In search of random uncorrelated particle motion (RUM) in a simple random flow field

TL;DR

This study demonstrates the existence of random uncorrelated particle motion (RUM) in a simple flow field, showing it occurs only for particles with Stokes number greater than 0.25 and increases with particle inertia.

Contribution

It reveals RUM in a linear flow field and links its occurrence to particle inertia, providing insights beyond previous turbulence-based studies.

Findings

RUM occurs only when Stokes number > 0.25.

RUM increases monotonically with particle inertia.
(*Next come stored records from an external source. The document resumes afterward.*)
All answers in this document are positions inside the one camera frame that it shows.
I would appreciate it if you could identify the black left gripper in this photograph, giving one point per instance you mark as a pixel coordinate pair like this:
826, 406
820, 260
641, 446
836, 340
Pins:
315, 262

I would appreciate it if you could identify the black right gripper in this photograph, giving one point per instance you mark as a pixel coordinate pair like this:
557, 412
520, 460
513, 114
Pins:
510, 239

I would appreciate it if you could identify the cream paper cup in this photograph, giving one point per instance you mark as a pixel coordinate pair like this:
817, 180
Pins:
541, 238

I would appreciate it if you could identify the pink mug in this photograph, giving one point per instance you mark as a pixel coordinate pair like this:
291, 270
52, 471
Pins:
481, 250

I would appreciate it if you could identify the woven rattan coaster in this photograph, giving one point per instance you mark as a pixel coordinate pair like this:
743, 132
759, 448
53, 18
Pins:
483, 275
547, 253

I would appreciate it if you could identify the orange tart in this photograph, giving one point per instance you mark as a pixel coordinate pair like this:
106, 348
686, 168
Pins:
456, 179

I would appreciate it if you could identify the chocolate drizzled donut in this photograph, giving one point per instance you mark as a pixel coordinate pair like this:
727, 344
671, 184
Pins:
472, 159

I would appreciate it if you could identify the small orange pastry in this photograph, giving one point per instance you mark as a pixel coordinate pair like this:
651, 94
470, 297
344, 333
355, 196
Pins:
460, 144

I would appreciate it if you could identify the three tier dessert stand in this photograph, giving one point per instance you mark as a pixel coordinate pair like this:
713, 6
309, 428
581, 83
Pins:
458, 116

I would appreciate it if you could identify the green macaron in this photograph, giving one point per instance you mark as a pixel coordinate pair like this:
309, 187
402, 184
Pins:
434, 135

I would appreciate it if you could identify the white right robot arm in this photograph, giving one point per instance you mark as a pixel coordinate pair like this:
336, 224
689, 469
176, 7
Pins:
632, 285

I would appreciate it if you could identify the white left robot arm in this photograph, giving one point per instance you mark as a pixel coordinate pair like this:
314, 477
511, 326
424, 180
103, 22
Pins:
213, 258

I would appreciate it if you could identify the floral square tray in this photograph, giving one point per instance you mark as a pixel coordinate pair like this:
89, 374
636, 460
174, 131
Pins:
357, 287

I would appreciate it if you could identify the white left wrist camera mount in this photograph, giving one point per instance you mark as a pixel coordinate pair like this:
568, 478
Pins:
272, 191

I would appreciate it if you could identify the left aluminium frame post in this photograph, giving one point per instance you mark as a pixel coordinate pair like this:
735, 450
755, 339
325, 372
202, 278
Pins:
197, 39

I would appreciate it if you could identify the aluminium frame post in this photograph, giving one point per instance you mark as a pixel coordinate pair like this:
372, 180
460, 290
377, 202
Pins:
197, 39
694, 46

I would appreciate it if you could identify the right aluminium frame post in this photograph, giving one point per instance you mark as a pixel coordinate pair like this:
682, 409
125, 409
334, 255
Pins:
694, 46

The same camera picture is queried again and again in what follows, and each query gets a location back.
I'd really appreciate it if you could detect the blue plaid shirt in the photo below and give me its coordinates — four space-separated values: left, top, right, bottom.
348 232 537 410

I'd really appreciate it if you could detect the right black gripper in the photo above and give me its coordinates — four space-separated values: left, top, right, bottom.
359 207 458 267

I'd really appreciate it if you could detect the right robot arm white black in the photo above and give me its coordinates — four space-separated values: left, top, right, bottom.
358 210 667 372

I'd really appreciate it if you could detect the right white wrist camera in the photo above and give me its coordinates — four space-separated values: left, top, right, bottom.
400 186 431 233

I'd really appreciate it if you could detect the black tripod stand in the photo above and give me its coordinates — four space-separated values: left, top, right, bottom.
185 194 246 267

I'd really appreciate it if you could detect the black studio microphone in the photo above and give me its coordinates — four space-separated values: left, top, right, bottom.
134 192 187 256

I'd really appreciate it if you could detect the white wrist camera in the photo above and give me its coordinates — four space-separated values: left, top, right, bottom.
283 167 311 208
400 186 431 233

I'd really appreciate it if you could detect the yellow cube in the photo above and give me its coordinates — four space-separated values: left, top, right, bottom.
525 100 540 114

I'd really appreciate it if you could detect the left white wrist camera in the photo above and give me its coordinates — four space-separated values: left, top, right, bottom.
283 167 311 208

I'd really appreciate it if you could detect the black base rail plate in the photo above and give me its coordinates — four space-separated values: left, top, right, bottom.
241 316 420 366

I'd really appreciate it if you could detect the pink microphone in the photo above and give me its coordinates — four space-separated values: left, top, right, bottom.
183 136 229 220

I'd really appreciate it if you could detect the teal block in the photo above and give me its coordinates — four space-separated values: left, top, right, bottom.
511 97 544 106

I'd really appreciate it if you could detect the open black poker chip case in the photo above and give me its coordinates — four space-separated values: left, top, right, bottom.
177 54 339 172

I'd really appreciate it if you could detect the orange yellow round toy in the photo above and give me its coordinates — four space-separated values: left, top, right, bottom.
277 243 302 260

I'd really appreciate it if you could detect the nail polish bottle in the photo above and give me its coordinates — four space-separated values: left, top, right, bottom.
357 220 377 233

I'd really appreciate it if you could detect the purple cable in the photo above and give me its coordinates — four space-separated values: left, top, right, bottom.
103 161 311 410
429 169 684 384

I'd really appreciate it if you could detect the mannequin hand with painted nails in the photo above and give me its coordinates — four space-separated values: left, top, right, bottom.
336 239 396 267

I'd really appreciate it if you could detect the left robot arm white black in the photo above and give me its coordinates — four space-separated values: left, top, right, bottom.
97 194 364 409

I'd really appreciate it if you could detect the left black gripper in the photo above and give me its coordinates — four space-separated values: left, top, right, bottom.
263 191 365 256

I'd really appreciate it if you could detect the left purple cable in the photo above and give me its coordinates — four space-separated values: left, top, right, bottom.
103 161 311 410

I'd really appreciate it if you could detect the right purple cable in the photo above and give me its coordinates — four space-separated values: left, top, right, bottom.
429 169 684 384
Particle concentration does not reach equilibrium, increasing over time.

Abstract

DNS studies of dispersed particle motion in isotropic homogeneous turbulence [1] have revealed the existence of a component of random uncorrelated motion (RUM)dependent on the particle inertia {\tau}p(normalised particle response time or Stoke number). This paper reports the presence of RUM in a simple linear random smoothly varying flow field of counter rotating vortices where the two-particle velocity correlation was measured as a function of spatial separation. Values of the correlation less than one for zero separation indicated the presence of RUM. In terms of Stokes number, the motion of the particles in one direction corresponds to either a heavily damped ({\tau}p < 0.25) or lightly damped ({\tau}p > 0.25)harmonic oscillator. In the lightly damped case the particles overshoot the stagnation lines of the flow and are projected from one vortex to another (the so-called sling-shot effect). It is shown that RUM occurs only when {\tau}p > 0.25, increasing monotonically with increasing Stokes number. Calculations of the particle pair separation distribution function show that equilibrium of the particle concentration field is never reached, the concentration at zero separation increasing monotonically with time. This is consistent with the calculated negative values of the average Liapounov exponent (finite compressibility) of the particle velocity field.